Pick out and copy every line below that has the word "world".

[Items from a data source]

^^^^^^^^^^^^^^^^

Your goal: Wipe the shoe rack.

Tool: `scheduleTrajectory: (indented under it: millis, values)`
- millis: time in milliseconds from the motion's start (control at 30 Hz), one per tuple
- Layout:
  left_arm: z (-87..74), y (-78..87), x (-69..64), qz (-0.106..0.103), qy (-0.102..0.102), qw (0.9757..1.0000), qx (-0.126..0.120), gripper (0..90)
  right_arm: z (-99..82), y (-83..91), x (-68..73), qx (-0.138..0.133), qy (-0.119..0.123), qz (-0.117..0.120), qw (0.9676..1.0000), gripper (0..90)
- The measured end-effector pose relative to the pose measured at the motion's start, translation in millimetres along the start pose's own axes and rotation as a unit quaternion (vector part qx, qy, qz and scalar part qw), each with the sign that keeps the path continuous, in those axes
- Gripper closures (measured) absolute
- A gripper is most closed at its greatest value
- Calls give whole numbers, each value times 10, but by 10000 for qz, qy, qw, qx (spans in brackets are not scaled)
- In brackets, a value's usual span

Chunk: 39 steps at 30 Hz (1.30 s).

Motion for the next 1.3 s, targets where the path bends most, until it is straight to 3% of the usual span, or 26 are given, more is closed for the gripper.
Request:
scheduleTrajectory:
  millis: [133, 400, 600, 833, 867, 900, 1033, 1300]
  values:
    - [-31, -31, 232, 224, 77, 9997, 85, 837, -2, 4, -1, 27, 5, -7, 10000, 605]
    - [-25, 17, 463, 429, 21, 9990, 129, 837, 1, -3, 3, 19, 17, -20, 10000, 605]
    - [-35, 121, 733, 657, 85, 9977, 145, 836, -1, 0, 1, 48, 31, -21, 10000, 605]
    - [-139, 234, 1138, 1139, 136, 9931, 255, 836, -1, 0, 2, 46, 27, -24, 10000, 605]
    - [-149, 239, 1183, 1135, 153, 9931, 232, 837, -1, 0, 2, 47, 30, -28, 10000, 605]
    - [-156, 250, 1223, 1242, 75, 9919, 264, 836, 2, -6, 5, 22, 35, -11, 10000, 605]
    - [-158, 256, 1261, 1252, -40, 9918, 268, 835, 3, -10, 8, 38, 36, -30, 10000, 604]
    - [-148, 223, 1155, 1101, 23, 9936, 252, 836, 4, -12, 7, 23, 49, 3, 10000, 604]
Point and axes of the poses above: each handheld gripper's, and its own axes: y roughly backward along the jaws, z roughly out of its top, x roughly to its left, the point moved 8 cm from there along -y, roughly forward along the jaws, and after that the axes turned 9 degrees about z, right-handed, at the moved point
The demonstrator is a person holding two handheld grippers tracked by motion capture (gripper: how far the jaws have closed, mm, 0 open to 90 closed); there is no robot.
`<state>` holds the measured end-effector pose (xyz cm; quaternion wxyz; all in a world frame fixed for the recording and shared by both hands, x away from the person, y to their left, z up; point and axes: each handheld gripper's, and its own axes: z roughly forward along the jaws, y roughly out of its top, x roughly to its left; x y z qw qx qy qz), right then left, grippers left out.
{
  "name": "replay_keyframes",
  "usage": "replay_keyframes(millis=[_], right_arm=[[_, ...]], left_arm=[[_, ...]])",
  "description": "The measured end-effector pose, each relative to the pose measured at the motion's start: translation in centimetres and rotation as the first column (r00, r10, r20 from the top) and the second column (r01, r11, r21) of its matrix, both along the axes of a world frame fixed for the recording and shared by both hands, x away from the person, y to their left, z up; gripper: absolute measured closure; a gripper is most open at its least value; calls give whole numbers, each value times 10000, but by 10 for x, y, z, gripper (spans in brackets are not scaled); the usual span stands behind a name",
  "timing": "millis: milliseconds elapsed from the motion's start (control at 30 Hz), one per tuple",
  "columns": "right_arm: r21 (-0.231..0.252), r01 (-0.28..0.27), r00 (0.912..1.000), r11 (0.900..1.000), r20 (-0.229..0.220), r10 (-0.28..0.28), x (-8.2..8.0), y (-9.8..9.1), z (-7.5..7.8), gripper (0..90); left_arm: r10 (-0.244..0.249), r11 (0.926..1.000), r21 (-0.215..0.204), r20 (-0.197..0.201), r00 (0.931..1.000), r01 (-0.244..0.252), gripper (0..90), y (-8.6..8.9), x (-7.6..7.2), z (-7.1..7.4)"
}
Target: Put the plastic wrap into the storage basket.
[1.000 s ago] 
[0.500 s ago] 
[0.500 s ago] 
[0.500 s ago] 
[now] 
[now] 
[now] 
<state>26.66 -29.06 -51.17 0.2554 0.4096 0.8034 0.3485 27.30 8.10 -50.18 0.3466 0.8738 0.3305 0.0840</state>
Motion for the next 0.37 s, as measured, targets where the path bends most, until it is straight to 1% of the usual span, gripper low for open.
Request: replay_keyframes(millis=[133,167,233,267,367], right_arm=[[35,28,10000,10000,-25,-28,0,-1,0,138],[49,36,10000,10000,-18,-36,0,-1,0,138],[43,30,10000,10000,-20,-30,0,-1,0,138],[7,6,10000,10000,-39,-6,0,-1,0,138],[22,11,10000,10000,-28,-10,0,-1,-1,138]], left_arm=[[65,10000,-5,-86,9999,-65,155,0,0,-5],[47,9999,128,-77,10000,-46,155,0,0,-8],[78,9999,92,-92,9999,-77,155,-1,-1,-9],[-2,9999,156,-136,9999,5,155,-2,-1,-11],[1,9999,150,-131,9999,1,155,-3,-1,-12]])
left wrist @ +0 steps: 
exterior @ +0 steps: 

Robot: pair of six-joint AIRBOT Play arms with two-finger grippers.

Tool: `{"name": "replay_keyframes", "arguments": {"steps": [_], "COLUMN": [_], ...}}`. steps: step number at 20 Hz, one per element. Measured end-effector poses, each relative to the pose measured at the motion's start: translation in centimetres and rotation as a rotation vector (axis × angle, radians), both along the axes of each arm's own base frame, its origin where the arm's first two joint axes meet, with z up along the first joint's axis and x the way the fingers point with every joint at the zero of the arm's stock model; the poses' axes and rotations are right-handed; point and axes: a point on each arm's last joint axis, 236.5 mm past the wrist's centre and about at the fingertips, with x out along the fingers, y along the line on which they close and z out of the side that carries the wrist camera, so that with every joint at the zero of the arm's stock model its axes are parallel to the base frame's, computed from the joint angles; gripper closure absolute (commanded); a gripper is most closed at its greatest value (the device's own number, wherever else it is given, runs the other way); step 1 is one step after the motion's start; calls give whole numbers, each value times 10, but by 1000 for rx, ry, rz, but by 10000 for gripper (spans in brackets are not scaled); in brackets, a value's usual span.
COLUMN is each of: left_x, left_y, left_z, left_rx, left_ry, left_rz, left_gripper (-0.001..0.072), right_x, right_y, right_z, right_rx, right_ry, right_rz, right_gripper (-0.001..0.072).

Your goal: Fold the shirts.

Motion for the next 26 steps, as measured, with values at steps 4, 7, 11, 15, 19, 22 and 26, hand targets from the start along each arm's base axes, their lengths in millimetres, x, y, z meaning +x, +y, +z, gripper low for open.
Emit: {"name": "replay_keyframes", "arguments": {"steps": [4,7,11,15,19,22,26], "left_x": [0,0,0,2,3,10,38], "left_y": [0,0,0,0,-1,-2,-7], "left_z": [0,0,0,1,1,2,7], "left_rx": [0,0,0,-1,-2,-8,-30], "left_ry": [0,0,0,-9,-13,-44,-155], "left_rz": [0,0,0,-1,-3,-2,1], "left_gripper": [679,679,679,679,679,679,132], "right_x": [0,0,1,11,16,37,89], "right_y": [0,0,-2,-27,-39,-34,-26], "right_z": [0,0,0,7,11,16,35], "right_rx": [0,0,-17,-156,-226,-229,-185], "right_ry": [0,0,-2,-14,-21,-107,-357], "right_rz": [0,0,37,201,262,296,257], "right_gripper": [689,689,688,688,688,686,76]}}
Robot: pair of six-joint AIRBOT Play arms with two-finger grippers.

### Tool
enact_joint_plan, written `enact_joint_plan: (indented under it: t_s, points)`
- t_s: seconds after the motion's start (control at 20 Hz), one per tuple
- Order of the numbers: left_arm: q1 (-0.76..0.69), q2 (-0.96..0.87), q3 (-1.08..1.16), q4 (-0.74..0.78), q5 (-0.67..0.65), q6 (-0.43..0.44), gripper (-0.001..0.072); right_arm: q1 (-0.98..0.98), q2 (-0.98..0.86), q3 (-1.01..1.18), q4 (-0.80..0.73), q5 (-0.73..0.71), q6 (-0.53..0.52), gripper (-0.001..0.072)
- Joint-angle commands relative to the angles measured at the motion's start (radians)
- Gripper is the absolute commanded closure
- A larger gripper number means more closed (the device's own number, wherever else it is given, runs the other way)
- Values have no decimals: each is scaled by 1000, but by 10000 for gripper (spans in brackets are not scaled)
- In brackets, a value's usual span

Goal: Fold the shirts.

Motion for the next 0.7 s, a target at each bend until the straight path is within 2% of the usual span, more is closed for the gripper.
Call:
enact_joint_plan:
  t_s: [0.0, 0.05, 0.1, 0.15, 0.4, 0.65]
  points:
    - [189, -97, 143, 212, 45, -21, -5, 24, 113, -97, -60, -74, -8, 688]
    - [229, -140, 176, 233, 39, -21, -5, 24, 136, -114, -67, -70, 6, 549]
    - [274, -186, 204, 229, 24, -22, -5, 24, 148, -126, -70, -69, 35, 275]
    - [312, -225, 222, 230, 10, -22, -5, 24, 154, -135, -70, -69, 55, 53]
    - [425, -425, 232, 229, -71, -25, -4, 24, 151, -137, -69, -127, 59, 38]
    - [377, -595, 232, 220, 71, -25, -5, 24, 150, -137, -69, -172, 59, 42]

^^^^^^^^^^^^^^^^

_RESPONSE TO THIS EXERCISE_
`<state>` holds the measured end-effector pose (xyz cm; quaternion wxyz; all in a world frame fixed for the recording and shared by both hands, x away from the person, y to their left, z up; point and axes: each handheld gripper's, and its own axes: z roughly forward along the jaws, y roughly out of its top, x roughly to its left; x y z qw qx qy qz), right then left, grippers left out.
  "description": "The measured end-effector pose, each relative to the pose measured at the motion's start: translation in centimetres and rotation as the first column (r00, r10, r20 from the top) and the second column (r01, r11, r21) of its matrix, both along the axes of a world frame fixed for the recording and shared by both hands, x away from the person, y to their left, z up; gripper: absolute measured closure; a gripper is most open at its least value; calls give whole numbers, each value times 10000, but by 10 for x, y, z, gripper (spans in brackets are not scaled); the usual span stands behind a name",

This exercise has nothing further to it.